═══ DATA EXTRACTS
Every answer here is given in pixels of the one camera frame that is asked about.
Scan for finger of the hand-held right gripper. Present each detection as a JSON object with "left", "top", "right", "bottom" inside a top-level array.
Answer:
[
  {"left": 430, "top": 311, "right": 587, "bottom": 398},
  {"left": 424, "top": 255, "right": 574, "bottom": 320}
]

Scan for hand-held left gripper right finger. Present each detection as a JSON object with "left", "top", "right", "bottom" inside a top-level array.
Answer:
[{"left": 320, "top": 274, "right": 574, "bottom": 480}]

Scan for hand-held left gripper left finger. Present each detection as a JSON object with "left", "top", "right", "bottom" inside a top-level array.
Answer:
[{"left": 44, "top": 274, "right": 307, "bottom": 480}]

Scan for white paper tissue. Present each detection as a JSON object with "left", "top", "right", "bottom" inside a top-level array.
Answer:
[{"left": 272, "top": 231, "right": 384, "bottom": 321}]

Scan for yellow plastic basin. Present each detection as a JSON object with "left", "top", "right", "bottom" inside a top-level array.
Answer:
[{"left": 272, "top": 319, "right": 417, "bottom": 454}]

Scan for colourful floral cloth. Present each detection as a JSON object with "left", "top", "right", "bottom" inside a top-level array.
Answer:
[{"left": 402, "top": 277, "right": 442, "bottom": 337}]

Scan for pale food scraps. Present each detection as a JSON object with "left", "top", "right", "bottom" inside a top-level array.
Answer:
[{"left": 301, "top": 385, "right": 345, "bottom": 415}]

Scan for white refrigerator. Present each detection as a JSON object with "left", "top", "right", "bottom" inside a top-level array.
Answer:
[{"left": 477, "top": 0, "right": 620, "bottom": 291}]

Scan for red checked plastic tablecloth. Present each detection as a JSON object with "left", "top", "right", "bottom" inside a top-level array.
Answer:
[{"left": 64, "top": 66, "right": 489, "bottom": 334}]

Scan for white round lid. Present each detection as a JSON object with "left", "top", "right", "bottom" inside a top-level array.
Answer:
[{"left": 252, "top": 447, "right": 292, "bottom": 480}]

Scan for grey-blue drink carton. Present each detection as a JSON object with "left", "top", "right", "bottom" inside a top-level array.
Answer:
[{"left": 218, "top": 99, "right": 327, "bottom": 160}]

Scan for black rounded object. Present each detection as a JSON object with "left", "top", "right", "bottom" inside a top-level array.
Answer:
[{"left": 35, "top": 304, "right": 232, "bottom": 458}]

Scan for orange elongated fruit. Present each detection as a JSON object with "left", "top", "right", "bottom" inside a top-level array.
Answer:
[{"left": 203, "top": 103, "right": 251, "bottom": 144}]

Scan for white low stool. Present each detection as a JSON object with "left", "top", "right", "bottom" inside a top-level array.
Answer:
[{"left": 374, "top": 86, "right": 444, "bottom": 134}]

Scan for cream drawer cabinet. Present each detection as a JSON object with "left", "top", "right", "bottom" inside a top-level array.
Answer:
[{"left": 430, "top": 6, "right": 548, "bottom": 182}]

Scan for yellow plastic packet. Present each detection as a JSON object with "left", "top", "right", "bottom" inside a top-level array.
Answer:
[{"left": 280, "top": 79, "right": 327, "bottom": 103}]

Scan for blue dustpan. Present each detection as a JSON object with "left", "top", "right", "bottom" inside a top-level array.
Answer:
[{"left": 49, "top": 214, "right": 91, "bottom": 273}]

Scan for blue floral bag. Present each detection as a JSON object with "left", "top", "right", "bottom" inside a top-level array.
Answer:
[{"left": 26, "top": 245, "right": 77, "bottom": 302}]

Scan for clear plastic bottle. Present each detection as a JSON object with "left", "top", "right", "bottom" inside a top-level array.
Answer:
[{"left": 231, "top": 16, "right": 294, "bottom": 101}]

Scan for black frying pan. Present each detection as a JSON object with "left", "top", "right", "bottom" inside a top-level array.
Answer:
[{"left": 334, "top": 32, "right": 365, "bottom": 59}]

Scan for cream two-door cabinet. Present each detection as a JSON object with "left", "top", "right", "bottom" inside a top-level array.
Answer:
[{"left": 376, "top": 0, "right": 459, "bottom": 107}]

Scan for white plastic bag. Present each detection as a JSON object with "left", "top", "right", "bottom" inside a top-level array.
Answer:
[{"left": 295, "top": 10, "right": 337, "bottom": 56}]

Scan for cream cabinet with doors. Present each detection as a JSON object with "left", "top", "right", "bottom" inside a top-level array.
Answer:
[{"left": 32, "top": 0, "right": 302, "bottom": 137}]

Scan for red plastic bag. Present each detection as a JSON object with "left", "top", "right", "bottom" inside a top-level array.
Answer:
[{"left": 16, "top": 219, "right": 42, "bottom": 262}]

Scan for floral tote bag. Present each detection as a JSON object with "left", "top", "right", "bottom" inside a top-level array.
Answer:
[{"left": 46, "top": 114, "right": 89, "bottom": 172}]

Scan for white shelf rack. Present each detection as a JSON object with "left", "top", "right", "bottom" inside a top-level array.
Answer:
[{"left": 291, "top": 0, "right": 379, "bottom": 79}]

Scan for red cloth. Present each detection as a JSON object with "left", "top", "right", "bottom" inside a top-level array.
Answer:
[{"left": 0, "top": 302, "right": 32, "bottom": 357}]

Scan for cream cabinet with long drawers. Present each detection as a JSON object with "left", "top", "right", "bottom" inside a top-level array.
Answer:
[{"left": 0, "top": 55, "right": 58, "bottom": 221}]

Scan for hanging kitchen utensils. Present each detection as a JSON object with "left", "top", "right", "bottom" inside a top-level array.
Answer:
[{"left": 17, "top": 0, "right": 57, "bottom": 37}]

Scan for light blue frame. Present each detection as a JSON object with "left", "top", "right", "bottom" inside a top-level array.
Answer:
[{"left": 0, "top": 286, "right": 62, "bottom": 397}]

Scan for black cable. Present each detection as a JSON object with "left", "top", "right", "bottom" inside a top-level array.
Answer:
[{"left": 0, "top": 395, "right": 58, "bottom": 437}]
══════
### TASK TO CARRY OUT
Copy out, exactly and alone, the lines of the entries above between the ones holding "Scan for clear" and "Scan for light", inclusive.

### EXERCISE SOLUTION
Scan for clear plastic bottle. Present each detection as a JSON object with "left", "top", "right", "bottom" inside a top-level array.
Answer:
[{"left": 231, "top": 16, "right": 294, "bottom": 101}]

Scan for black frying pan. Present each detection as a JSON object with "left", "top", "right", "bottom" inside a top-level array.
Answer:
[{"left": 334, "top": 32, "right": 365, "bottom": 59}]

Scan for cream two-door cabinet. Present each detection as a JSON object with "left", "top", "right", "bottom" inside a top-level array.
Answer:
[{"left": 376, "top": 0, "right": 459, "bottom": 107}]

Scan for white plastic bag. Present each detection as a JSON object with "left", "top", "right", "bottom" inside a top-level array.
Answer:
[{"left": 295, "top": 10, "right": 337, "bottom": 56}]

Scan for cream cabinet with doors. Present each detection as a JSON object with "left", "top", "right", "bottom" inside a top-level array.
Answer:
[{"left": 32, "top": 0, "right": 302, "bottom": 137}]

Scan for red plastic bag. Present each detection as a JSON object with "left", "top", "right", "bottom" inside a top-level array.
Answer:
[{"left": 16, "top": 219, "right": 42, "bottom": 262}]

Scan for floral tote bag. Present each detection as a JSON object with "left", "top", "right", "bottom" inside a top-level array.
Answer:
[{"left": 46, "top": 114, "right": 89, "bottom": 172}]

Scan for white shelf rack. Present each detection as a JSON object with "left", "top", "right", "bottom" inside a top-level array.
Answer:
[{"left": 291, "top": 0, "right": 379, "bottom": 79}]

Scan for red cloth. Present each detection as a JSON object with "left", "top", "right", "bottom" inside a top-level array.
Answer:
[{"left": 0, "top": 302, "right": 32, "bottom": 357}]

Scan for cream cabinet with long drawers. Present each detection as a JSON object with "left", "top", "right", "bottom" inside a top-level array.
Answer:
[{"left": 0, "top": 55, "right": 58, "bottom": 221}]

Scan for hanging kitchen utensils. Present each detection as a JSON object with "left", "top", "right", "bottom" inside a top-level array.
Answer:
[{"left": 17, "top": 0, "right": 57, "bottom": 37}]

Scan for light blue frame. Present each detection as a JSON object with "left", "top", "right", "bottom" inside a top-level array.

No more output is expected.